ABSTRACT

Stochastic processes have been treated so far mainly in connection with martingales, although a general definition was given: a stochastic process is a function X of two variables t and ω, t ∈ T, ω ∈ Ω, where (Ω, R, P) is a probability space and for each t, X(t, •) is measurable on Ω. Taking T to be the set of positive integers, any sequence of random variables is a stochastic process. In much of the more classical theory of processes, T is a subset of the real line. But by the 1950s, if not before, it began to be realized that there are highly irregular random processes, useful in representing or approximating “noise,” for example, which are in a sense defined over the line, but which do not have values at points t. Instead, “integrals” W(ƒ) = ∫W(t)f(t) dt are defined only if ƒ has some smoothness and/or other regularity properties.
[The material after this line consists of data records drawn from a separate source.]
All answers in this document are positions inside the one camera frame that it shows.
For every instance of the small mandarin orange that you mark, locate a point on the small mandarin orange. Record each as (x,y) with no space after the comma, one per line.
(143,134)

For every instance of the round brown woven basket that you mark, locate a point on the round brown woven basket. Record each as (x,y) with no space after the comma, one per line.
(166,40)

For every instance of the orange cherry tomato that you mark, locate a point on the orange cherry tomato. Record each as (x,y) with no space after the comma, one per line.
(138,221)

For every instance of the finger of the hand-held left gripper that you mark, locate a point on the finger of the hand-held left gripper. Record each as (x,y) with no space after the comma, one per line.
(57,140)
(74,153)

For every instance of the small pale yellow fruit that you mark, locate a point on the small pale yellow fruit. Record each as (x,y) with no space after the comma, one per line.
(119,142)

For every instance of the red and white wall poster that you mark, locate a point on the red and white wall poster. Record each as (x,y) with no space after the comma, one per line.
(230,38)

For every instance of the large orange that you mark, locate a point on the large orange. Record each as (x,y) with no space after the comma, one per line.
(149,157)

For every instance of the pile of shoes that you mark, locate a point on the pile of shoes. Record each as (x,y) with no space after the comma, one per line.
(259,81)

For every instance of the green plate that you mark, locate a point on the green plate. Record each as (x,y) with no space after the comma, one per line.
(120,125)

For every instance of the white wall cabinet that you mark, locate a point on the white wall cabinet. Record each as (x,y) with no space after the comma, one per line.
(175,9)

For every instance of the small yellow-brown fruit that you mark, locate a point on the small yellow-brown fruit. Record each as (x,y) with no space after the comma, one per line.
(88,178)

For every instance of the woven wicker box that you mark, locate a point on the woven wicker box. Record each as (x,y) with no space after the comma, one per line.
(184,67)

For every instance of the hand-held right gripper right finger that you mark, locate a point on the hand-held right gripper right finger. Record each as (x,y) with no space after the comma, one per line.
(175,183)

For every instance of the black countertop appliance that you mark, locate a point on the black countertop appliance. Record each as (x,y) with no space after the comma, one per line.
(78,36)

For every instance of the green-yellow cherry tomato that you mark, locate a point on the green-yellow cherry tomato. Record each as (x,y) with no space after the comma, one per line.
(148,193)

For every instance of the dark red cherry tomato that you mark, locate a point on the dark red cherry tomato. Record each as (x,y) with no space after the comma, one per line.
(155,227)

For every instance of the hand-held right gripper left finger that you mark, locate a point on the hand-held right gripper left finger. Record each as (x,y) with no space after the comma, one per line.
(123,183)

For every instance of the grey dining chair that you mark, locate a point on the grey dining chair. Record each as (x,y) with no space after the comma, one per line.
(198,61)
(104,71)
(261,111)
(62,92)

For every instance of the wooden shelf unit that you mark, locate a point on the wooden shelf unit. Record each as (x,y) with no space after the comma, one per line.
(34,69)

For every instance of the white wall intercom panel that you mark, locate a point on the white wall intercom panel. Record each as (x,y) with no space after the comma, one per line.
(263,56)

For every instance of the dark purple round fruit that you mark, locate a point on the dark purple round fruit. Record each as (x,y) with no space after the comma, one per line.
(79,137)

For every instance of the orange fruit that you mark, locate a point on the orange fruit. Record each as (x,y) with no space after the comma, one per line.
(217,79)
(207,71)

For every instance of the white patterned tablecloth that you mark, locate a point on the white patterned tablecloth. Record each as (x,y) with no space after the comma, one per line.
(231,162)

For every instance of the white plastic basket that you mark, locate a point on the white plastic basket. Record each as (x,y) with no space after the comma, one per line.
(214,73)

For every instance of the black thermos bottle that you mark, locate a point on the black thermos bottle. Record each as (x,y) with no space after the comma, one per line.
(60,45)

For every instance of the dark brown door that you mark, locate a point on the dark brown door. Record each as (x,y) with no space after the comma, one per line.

Thus an appropriate index set T for the process may be a set of functions on ℝ rather than a subset of ℝ. Such processes are also useful where we may have random functions not only changing in time but defined also on space, so that T may be a set of smooth functions of space as well as, or instead of, time variables. At any rate, the beginnings of the theory of stochastic processes, and a basic existence theorem, hold for an arbitrary index set T without any structure. Then what is from many points of view the single most important process, the “Wiener process” or “Brownian motion,” will be defined and studied. If Xi are i.i.d. variables with mean 0 and finite variance σ 2, and Sn = X 1 + ⋯ + Xn , lim sup n →∞ Sn /(2n log log n)1/2 = 1, (the law of the iterated logarithm), will be proved in §12.5, using Brownian motion.